Give back an exact copy of the lines in the records below, from the line that has "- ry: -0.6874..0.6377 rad" through the line that has "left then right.", and nothing besides.

————————

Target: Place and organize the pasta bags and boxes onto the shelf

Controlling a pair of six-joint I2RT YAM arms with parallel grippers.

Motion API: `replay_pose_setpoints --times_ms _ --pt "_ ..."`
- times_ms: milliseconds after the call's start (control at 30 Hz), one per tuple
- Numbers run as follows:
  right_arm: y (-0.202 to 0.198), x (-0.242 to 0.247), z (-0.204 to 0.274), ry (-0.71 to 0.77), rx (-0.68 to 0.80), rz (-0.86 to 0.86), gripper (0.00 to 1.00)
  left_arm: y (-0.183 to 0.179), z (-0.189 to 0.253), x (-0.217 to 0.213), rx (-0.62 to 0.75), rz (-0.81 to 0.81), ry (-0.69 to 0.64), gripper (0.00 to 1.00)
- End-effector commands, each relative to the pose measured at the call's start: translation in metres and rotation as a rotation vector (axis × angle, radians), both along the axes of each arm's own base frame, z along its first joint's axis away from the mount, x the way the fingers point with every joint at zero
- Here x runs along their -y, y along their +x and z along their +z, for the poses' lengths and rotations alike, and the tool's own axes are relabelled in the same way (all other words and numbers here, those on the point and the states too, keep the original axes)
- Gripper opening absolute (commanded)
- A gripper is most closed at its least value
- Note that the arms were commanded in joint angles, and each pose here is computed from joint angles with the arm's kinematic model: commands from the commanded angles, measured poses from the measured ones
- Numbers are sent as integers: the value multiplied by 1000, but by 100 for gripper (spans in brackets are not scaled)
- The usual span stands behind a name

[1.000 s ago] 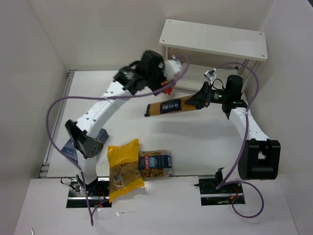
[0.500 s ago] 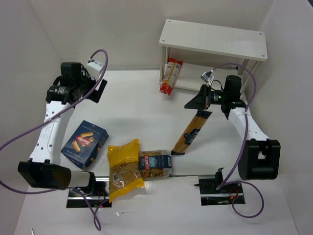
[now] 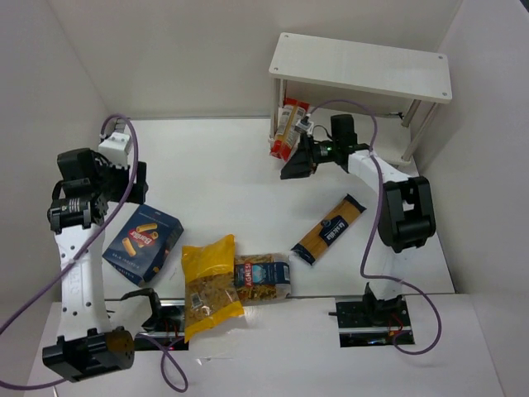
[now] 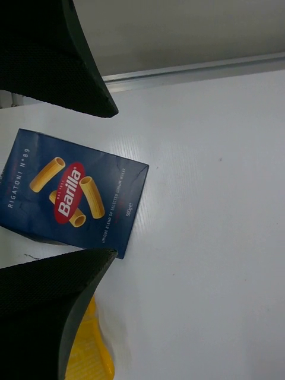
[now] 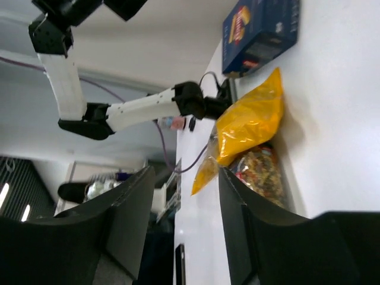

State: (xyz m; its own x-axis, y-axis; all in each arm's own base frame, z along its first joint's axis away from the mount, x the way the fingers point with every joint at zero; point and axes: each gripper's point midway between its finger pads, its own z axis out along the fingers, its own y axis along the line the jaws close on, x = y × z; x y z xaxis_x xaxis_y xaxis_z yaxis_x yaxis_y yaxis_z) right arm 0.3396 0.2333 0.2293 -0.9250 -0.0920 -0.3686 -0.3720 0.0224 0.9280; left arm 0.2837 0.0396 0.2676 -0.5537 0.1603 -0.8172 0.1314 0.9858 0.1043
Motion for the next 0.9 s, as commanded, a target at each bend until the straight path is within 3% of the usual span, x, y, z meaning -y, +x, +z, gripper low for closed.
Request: replay_pose_setpoints --times_ms 0,100,167,200,300,333,467,633,700,867 --pt "-35 -24 53 94 128 202 56 -11 4 -1 38 29 -31 95" --pt "-27 -27 62 79 172 168 60 -20 1 -1 43 43 -53 95" --pt "-21 -20 64 18 111 89 64 -21 1 -4 52 60 -66 97" --pt "10 -13 66 -102 369 -34 69 -21 1 -2 54 48 -73 97" --pt "41 11 57 -477 620 -180 71 -20 4 -7 75 71 -81 97" --pt "56 27 52 -600 662 -268 72 -21 4 -9 77 77 -86 97" --pt "53 63 53 -834 839 -380 75 -22 1 -10 72 77 -101 98" --pt "-13 75 1 -1060 972 -125 77 -24 -12 -9 61 71 -95 98" --pt "-35 90 -33 -1159 966 -10 77 -27 -25 -8 42 72 -102 98" --pt "-77 141 -85 -1345 1125 312 81 -33 -21 -8 80 60 -85 99"
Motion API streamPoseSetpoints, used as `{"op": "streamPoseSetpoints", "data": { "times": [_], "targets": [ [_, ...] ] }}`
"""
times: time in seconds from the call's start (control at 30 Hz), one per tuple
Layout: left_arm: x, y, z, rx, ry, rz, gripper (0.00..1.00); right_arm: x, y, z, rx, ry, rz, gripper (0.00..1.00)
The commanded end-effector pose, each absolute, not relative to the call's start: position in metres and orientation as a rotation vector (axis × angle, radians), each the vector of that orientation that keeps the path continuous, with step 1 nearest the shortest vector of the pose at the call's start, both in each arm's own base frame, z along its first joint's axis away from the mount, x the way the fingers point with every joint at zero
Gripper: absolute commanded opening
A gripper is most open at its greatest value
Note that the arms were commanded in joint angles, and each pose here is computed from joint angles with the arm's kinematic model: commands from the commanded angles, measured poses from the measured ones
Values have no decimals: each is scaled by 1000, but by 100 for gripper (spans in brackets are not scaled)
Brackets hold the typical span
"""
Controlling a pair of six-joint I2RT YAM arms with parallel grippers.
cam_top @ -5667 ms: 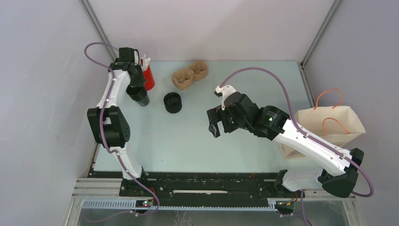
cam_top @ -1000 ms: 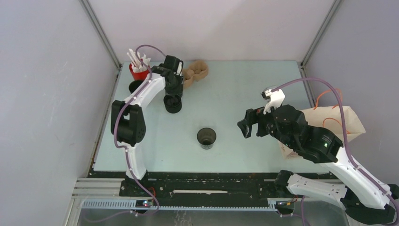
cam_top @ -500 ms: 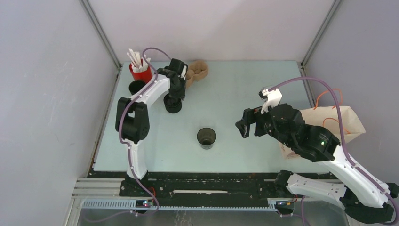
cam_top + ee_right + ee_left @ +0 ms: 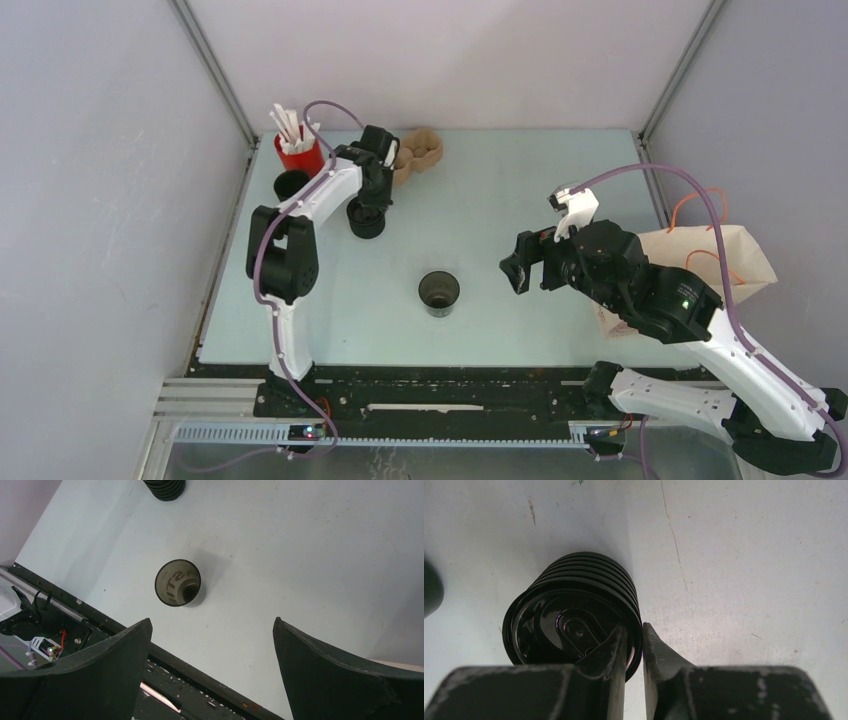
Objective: Pack the takeout coffee
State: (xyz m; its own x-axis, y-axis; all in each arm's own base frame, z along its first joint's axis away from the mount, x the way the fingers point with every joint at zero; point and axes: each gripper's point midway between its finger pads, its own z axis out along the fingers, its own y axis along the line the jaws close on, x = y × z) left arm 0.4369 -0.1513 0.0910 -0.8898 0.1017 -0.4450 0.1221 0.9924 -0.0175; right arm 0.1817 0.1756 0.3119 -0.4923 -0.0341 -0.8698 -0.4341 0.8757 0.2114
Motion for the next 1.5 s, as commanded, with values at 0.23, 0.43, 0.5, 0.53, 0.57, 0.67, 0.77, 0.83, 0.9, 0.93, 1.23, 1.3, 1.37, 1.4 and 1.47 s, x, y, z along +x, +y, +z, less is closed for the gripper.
{"op": "streamPoseSetpoints", "data": {
  "times": [0.23,0.43,0.5,0.53,0.57,0.67,0.77,0.83,0.9,0.93,1.23,1.3,1.37,1.4,1.47],
  "targets": [
    [442,-141,169,136,2490,-42,18,184,181,318,-308,2027,544,100],
    [432,-132,212,107,2406,-36,11,185,183,312,-309,2049,530,100],
    [420,-134,239,85,2353,-114,9,188,186,307,-325,2066,515,100],
    [411,-143,254,92,2319,-211,8,189,189,303,-338,2077,507,100],
    [400,-153,271,98,2274,-315,8,191,193,298,-350,2090,501,100],
    [352,-192,324,172,2103,-723,8,195,210,287,-384,2130,542,100],
    [293,-219,383,213,1819,-1165,8,196,239,284,-418,2134,696,100],
    [260,-229,397,183,1667,-1441,8,193,261,293,-446,2109,846,100],
    [224,-228,435,189,1435,-1683,8,195,275,309,-440,2051,950,100],
    [210,-224,443,185,1350,-1774,8,192,282,318,-445,2022,1017,100],
    [161,-209,434,126,1086,-2171,8,188,325,391,-439,1753,1407,100],
    [156,-213,431,151,1088,-2172,8,189,331,391,-430,1750,1414,100],
    [153,-217,429,154,1090,-2183,8,193,335,387,-424,1761,1422,100],
    [153,-218,427,148,1094,-2189,8,194,338,386,-425,1766,1427,100],
    [151,-221,424,155,1103,-2196,8,196,341,384,-427,1767,1439,100]
  ]
}}
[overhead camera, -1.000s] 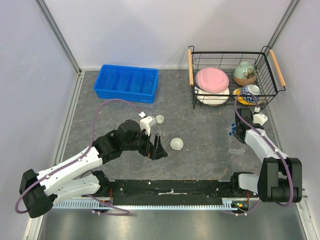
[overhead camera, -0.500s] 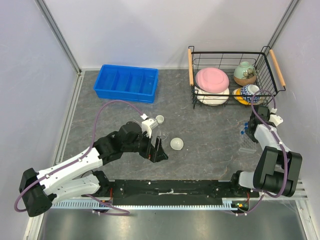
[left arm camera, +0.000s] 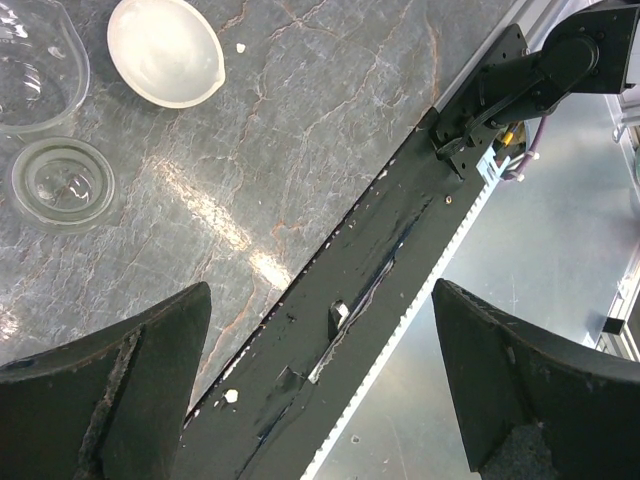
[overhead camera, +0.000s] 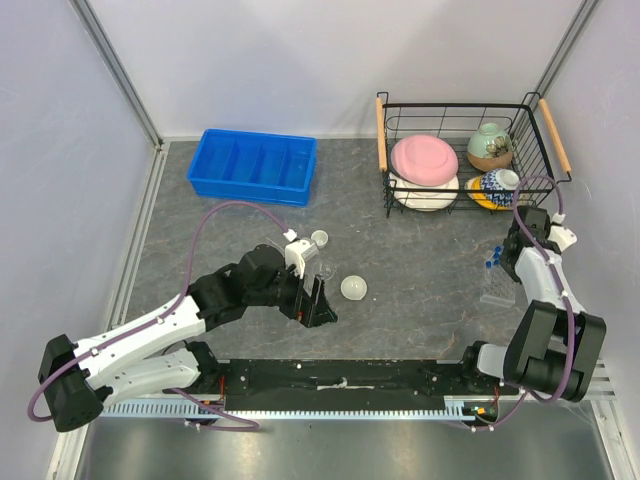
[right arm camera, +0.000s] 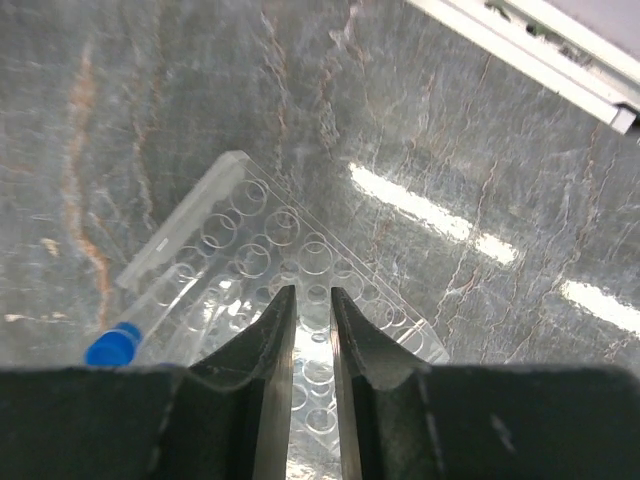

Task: Organize the chemistry lab equipment

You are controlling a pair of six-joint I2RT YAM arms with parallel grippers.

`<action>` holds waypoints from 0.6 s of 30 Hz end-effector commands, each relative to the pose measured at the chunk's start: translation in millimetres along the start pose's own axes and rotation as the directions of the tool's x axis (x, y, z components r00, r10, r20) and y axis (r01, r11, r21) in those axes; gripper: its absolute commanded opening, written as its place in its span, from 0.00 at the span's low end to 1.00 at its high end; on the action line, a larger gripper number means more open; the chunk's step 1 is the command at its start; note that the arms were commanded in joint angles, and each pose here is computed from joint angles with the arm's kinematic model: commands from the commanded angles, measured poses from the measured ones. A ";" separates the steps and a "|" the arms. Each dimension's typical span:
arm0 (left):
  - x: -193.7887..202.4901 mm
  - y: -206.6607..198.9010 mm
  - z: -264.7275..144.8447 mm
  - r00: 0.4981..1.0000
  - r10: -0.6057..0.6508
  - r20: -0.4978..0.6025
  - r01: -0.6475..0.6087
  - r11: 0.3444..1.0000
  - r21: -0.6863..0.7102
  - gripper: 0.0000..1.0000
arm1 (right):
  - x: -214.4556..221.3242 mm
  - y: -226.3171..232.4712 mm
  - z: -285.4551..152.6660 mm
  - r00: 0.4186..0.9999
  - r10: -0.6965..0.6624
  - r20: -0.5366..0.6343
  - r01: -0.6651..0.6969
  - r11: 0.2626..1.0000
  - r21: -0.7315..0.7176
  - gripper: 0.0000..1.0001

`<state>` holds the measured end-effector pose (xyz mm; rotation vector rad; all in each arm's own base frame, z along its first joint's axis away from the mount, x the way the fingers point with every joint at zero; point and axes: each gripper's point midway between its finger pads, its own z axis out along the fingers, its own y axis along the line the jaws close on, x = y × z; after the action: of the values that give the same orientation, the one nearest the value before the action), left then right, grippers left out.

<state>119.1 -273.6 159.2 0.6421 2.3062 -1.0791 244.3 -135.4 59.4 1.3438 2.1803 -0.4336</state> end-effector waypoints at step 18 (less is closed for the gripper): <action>-46.5 20.7 -16.8 0.997 0.034 0.067 -0.016 0.967 -0.256 1.00 | -104.8 57.9 -206.1 0.932 0.110 0.346 0.078 0.870 -0.487 0.34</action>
<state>138.5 -263.5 162.5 0.5644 2.3588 -0.9031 266.8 -106.4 229.1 1.0841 1.8651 -0.2131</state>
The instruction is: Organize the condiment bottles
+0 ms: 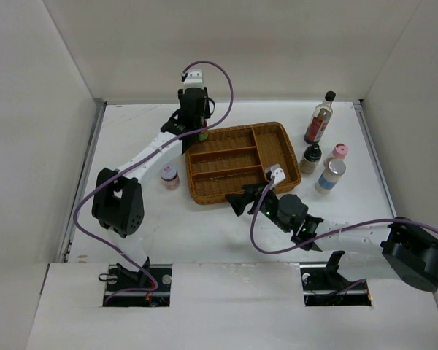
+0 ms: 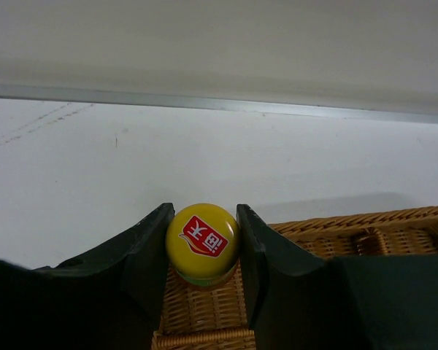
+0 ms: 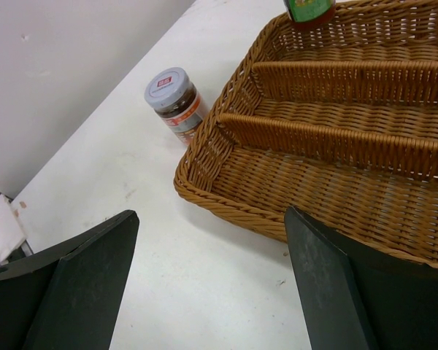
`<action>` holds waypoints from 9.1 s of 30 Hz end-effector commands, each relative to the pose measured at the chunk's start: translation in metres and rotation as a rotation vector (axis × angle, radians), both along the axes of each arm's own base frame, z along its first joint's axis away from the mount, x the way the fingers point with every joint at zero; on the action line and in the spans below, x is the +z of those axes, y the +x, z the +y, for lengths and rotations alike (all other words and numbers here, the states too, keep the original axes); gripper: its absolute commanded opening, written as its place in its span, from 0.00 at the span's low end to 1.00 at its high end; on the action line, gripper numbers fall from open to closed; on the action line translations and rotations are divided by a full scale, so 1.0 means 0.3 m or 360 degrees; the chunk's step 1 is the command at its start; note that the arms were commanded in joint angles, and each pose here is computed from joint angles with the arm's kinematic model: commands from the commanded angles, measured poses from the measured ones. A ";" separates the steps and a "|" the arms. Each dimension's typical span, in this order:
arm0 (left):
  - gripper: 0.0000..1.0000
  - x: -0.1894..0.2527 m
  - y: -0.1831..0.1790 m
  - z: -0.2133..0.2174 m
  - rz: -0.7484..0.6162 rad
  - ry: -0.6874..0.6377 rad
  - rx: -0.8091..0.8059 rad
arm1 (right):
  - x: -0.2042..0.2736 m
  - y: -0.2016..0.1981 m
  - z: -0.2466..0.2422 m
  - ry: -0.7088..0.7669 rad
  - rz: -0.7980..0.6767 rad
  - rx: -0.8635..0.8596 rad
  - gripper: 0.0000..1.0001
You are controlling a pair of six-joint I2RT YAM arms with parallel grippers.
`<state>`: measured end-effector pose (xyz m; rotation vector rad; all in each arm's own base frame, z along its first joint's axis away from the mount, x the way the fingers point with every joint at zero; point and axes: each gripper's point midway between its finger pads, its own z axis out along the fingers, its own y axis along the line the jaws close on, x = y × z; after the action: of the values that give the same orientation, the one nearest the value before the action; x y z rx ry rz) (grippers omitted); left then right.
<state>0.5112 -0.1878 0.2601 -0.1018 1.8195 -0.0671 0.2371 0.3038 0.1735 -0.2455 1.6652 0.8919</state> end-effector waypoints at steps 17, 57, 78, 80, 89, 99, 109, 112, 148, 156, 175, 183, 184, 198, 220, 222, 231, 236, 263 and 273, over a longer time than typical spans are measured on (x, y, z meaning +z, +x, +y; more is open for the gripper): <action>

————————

- Solution for this task -
  - ry: -0.6874..0.6377 rad
  - rx: -0.8091..0.8059 rad
arm1 (right):
  - x: -0.2042..0.2736 m
  - y: -0.2016..0.1981 m
  - z: -0.2466..0.2422 m
  - ry: -0.7088..0.7669 rad
  - rz: -0.7980..0.6767 rad
  - rx: -0.8635..0.8596 rad
  - gripper: 0.0000..1.0001
You are controlling a pair of six-joint I2RT YAM arms with parallel grippers.
`<state>`: measured end-effector pose (xyz m; rotation vector rad; all in each arm's own base frame, z along its first joint's axis away from the mount, x the way the fingers point with every joint at zero; point and axes: each gripper's point midway between its finger pads, its own z axis out along the fingers, its own y axis along the line the jaws close on, x = y × z; after the action: of the values that give the same orientation, the one nearest the value before the action; x y z rx ry rz) (grippers omitted); left then right.

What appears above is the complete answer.